## Assignment
Repeat the data word for word and skip the pictures.

## Data extract
***

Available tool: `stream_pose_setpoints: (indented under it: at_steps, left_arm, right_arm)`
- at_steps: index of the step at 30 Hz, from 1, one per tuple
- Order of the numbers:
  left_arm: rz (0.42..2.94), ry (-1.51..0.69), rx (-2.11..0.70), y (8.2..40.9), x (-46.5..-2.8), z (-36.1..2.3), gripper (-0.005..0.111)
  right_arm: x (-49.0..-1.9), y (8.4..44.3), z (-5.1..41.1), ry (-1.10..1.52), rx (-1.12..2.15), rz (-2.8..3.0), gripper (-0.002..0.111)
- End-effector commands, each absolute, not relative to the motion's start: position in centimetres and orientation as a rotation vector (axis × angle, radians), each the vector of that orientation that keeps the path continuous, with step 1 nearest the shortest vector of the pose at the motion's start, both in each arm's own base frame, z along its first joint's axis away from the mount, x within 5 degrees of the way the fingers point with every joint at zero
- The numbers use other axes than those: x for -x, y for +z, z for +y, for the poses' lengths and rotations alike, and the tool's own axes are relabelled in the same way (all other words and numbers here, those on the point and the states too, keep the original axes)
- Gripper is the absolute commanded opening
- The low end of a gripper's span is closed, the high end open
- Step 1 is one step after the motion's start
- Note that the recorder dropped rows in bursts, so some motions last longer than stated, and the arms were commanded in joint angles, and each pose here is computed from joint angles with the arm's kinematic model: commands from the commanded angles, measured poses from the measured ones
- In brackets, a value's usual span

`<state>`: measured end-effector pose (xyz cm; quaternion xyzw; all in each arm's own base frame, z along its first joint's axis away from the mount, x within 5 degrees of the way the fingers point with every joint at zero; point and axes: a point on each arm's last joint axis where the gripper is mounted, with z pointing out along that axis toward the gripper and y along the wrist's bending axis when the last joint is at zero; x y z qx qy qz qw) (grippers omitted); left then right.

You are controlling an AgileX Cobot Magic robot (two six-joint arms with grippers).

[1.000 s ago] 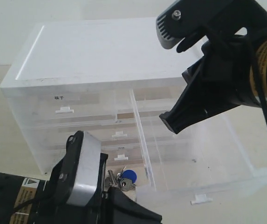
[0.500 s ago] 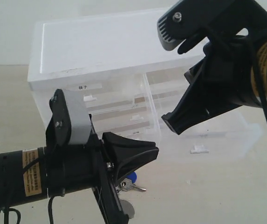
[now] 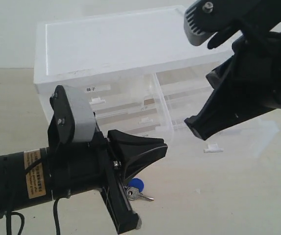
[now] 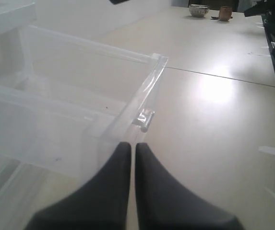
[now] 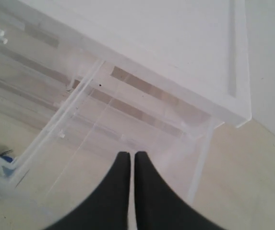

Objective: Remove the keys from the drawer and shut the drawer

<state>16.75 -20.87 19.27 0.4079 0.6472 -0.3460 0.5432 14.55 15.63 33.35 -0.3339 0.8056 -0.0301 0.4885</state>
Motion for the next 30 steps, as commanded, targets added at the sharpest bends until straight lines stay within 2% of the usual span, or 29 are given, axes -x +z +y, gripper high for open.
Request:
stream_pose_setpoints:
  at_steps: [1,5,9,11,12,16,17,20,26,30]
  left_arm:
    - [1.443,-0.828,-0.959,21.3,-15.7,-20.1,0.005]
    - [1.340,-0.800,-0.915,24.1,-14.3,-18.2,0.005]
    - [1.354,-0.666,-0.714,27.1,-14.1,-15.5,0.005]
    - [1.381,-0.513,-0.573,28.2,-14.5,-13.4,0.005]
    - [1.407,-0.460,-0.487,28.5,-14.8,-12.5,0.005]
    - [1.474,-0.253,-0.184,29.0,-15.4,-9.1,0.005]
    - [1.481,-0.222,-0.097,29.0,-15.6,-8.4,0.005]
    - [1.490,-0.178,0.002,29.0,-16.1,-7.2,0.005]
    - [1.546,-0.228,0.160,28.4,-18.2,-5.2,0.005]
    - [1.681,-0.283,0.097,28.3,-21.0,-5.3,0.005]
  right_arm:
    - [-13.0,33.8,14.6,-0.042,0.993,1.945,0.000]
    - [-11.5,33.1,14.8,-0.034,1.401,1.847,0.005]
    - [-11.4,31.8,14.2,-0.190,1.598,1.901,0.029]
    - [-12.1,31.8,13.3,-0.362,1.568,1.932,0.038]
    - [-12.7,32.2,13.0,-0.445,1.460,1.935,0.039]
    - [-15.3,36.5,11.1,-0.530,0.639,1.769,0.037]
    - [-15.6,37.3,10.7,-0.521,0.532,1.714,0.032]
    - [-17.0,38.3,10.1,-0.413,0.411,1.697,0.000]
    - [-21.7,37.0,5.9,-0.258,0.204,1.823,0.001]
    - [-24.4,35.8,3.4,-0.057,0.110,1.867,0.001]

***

## Expected answer
Available tool: `stream_pose_setpoints: (indented under it: at_steps, left_arm, right_arm)`
- at_steps: index of the step at 30 Hz, from 1, one per tuple
- Order of the numbers:
  left_arm: rz (0.42..2.94), ry (-1.51..0.69), rx (-2.11..0.70), y (8.2..40.9), x (-46.5..-2.8), z (-36.1..2.3), gripper (-0.005..0.111)
  right_arm: x (-49.0..-1.9), y (8.4..44.3), z (-5.1..41.1), ry (-1.10..1.52), rx (-1.12..2.15), rz (-2.8..3.0), gripper (-0.002..0.111)
- End-effector commands, each absolute, not relative to the motion's start: position in centimetres and orientation as a rotation vector (axis × angle, radians), each the vector of that orientation that keeps the path continuous, with step 1 nearest the shortest vector of the pose at the motion's start, both in each arm's own base frame, z along its first joint's axis away from the mount, x within 5 degrees of the way the fingers point with every joint at zero
- The numbers use other axes than those: x for -x, y for +z, z for +y, for the poses' lengths and rotations alike, and the tool's own axes are relabelled in the same way (all other words and numbers here, those on the point and the states too, keep the original axes)
- Gripper is the absolute commanded opening
- The low end of a gripper's span is closed, the high end open
- Step 1 is one step after the motion's start
- Note that the recorder dropped rows in bursts, so some motions last longer than stated, and the arms were commanded in joint angles, and each pose here is computed from joint angles with the arm's kinematic model: commands from the commanded angles, measured poses from the measured ones
- In brackets, a value's usual span

`<state>`: measured end-effector pose (xyz cm; quaternion xyzw; all in each arm's own base frame, z along its first joint's axis away from the mount, x within 5 degrees of the way the fingers point with every joint at zero; point and axes: a point on each arm's last joint axis where the gripper is mounted, with z pointing out along that axis toward the gripper and y along the wrist's bending axis when the last joint is at zero; x y z qx qy qz qw) (grippers omitted); left then right.

You are controlling an AgileX Cobot Magic robot (two six-joint arms with grippers).

[1.000 s ago] 
[0.500 s ago] 
[now] 
[now] 
[now] 

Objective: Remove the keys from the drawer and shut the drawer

<state>16.75 -20.87 19.27 0.4079 0.6472 -0.3460 0.5432 14.55 15.63 33.35 -0.3339 0.8056 -0.0301 0.4885</state>
Motion for the next 30 steps, as commanded, targets added at the sharpest bends until straight lines stay within 2% of the usual span, or 29 are given, axes -x +z +y, gripper high for open.
Request:
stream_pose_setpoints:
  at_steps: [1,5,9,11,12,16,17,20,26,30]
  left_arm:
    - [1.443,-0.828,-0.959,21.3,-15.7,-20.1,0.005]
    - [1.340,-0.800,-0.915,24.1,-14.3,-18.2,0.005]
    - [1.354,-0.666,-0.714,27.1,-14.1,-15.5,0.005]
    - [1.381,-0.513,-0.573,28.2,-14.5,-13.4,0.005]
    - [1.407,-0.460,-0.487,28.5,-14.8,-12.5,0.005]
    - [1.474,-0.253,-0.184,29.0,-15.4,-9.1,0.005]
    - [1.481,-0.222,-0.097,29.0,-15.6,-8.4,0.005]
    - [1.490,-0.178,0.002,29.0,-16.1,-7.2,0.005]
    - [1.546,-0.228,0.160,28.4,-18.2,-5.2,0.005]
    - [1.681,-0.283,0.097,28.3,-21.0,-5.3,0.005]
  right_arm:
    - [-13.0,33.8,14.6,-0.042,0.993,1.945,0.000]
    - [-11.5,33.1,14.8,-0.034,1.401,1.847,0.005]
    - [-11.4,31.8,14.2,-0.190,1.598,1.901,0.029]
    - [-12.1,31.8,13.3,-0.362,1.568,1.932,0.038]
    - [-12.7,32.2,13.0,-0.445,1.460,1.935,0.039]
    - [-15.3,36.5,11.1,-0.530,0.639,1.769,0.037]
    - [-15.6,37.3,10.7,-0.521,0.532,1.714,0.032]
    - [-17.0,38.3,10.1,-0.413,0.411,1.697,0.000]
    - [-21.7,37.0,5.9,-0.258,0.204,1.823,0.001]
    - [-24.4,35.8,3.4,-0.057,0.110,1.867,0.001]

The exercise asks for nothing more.